English beauty pageant winner

Leila Williams is a British TV host, model and beauty pageant titleholder who was crowned Miss Great Britain 1957 and represented her country at Miss World 1957. She was one of the original presenters of Blue Peter, working on the programme from 1958 to 1962.

==Career==
In 1957 Williams won the Miss Great Britain title. The following year she became the first female Blue Peter presenter, co-presenting with Christopher Trace. Williams recalled Michael Bond being a cameraman on the very first episode, and that she did not expect even to be invited back again.

Williams left Blue Peter at the start of 1962, after being made redundant by Clive Parkhurst, a newly appointed producer, with whom she did not get on. She recalled that "he could not find anything for me to do". In October 1961, Williams did not appear for six editions, and was eventually sacked, leaving Trace on his own or with one-off presenters. Parkhurst was replaced by John Furness. Williams is the only Blue Peter presenter of whom no footage survives, as episodes were either not recorded or were erased due to the BBC's wiping policy at the time.

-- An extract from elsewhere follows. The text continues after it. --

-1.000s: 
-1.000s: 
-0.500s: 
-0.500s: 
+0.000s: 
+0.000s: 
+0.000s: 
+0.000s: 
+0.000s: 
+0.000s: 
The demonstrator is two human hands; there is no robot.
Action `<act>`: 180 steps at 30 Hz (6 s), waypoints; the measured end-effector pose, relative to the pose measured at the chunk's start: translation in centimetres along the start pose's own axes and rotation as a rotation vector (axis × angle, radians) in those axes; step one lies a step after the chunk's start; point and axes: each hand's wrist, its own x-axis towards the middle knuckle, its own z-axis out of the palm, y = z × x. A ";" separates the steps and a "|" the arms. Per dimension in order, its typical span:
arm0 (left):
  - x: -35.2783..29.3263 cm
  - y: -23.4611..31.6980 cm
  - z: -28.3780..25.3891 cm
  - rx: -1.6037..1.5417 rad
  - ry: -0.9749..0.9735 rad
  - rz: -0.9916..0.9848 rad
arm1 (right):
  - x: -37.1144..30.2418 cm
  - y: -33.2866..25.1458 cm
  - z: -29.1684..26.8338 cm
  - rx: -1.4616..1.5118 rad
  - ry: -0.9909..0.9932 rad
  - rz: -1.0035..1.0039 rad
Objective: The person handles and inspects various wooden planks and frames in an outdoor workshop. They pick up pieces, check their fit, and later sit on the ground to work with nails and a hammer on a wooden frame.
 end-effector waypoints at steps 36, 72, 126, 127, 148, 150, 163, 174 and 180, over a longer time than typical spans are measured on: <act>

Williams went on to play small parts in the films Watch Your Stern, Marriage of Convenience and The Beauty Jungle, and returned to Blue Peter for the show's 20th anniversary in 1978 and subsequently the 35th anniversary in 1993 40th in 1998 and the 60th in 2018.

==Personal life==
Williams married Fred Mudd, lead singer of the music group The Mudlarks.

Whilst the Mudlarks were touring in the early 1970s, she worked as an assistant manager at a Dorothy Perkins clothing store in Harrow. Williams and Mudd then ran public houses in Kingston-upon-Thames and Surbiton for many years before retiring to Spain.